Tuning genetic control through promoter engineering

Abstract

Gene function is typically evaluated by sampling the continuum of gene expression at only a few discrete points corresponding to gene knockout or overexpression. We argue that this characterization is incomplete and present a library of engineered promoters of varying strengths obtained through mutagenesis of a constitutive promoter. A multifaceted characterization of the library, especially at the single-cell level to ensure homogeneity, permitted quantitative assessment correlating the effect of gene expression levels to improved growth and product formation phenotypes in Escherichia coli. Integration of these promoters into the chromosome can allow for a quantitative accurate assessment of genetic control. To this end, we used the characterized library of promoters to assess the impact of phosphoenolpyruvate carboxylase levels on growth yield and deoxy-xylulose-P synthase levels on lycopene production. The multifaceted characterization of promoter strength enabled identification of optimal expression levels for ppc and dxs, which maximized the desired phenotype. Additionally, in a strain preengineered to produce lycopene, the response to deoxy-xylulose-P synthase levels was linear at all levels tested, indicative of a rate-limiting step, unlike the parental strain, which exhibited an optimum expression level, illustrating that optimal gene expression levels are variable and dependent on the genetic background of the strain. This promoter library concept is illustrated as being generalizable to eukaryotic organisms (Saccharomyces cerevisiae) and thus constitutes an integral platform for functional genomics, synthetic biology, and metabolic engineering endeavors.

Fig. 1.

Generation of the functional promoter library. A variant of the constitutive bacteriophage P_L-λ promoter was mutated through error-prone PCR, used in a plasmid construct to drive the expression of gfp, then screened based on fluorescence of colonies. The chosen constructs have a wide range of fluorescence both on a culture-wide and on a single-cell level, as illustrated by representative flow cytometry histograms at the bottom. All of the selected promoters have a uniform expression level on a single-cell level, as measured by GFP signal.

Fig. 2.

Comprehensive characterization of the promoter library. Several orthogonal metrics were used to characterize the promoter library and ensure the consistent behavior of all its members for various genes and culturing conditions.

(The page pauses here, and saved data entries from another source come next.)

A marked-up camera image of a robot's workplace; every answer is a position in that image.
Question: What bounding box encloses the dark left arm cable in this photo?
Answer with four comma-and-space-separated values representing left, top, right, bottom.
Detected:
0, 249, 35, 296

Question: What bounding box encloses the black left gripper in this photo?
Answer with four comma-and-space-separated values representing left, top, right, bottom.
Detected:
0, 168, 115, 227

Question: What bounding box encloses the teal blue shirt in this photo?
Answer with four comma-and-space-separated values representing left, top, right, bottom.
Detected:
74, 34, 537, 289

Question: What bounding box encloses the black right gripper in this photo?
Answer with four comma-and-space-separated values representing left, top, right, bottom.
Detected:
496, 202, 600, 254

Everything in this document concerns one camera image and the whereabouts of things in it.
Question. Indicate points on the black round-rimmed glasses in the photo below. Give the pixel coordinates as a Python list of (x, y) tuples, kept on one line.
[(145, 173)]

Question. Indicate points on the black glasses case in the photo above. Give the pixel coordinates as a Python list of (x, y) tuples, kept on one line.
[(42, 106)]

We show here three metrics that were chosen for quantifying transcriptional of the promoters: (i) The dynamics of GFP production based on fluorescence, (ii) measurement of the relative mRNA transcript levels in the cultures, and (iii) testing of the MIC for chloramphenicol in an additional library of constructs where the promoter drove the expression of chloramphenicol acetyltransferase. The overall strong correlation between the various metrics suggests a broad-range utility of the promoter library for a variety of genes and conditions.

Fig. 3.

Implementation of the promoter library for introducing genetic control. The phenotypes associated with integrating the promoters into the chromosome are tested by using three genes. (a) Selected promoters were integrated into the promoter region of ppc, and strains were cultured in M9-minimal media with only glucose as the carbon source. Although the knockout of ppc is lethal in glucose media, there is a clear maximum yield from glucose and thus an optimal expression level of ppc. (b) Selected promoters were integrated in front of the dxs gene in a recombinant wild-type strain of E. coli, and strains were later assayed for the production of lycopene. A clear maximum in lycopene production was obtained. From the wild-type production level, the native dxs promoter strength can be inferred to be ≈0.26, according to our metric. (c) Selected promoters were integrated in front of the dxs gene in a recombinant strain also overexpressing ispFD and idi. In this case, the linear response of lycopene yield to the promoter strength illustrates a rate-limiting behavior of dxs across all tested promoter strengths.

Fig. 4.

Extension of promoter engineering to other systems. The basic concepts in this paper are further extended to a eukaryotic system (S. cerevisiae) by using the TEF1 promoter. A similar wide range of yECitrine fluorescence is obtained from selected clones of the original promoter library. These results, along with other current work, indicate the ability to select for promoters responsible for tuning precise genetic control.